WORK ITEM:
Determine how many lines in the following listing include "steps". Respond with that number only.

INFORMATION SUPPLIED:
....................

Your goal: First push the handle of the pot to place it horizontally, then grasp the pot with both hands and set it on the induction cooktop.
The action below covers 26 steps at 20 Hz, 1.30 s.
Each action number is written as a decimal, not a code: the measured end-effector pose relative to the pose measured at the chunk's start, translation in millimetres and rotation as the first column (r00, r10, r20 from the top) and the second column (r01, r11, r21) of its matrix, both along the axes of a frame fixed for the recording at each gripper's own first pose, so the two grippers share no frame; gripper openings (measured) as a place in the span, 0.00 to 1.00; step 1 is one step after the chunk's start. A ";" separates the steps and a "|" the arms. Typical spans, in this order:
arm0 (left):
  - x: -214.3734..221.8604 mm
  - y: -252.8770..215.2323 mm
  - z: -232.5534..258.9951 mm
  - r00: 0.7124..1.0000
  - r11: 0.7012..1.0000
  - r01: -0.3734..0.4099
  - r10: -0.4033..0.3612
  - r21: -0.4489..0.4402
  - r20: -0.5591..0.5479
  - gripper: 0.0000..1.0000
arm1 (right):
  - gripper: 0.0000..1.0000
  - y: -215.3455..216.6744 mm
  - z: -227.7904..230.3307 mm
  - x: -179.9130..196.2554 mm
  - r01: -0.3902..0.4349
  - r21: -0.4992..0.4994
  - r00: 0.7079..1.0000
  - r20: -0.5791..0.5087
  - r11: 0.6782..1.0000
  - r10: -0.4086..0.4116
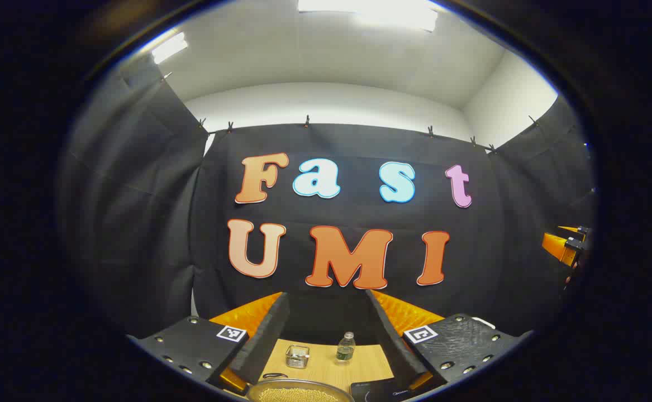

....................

FINISHED EXERCISE:
2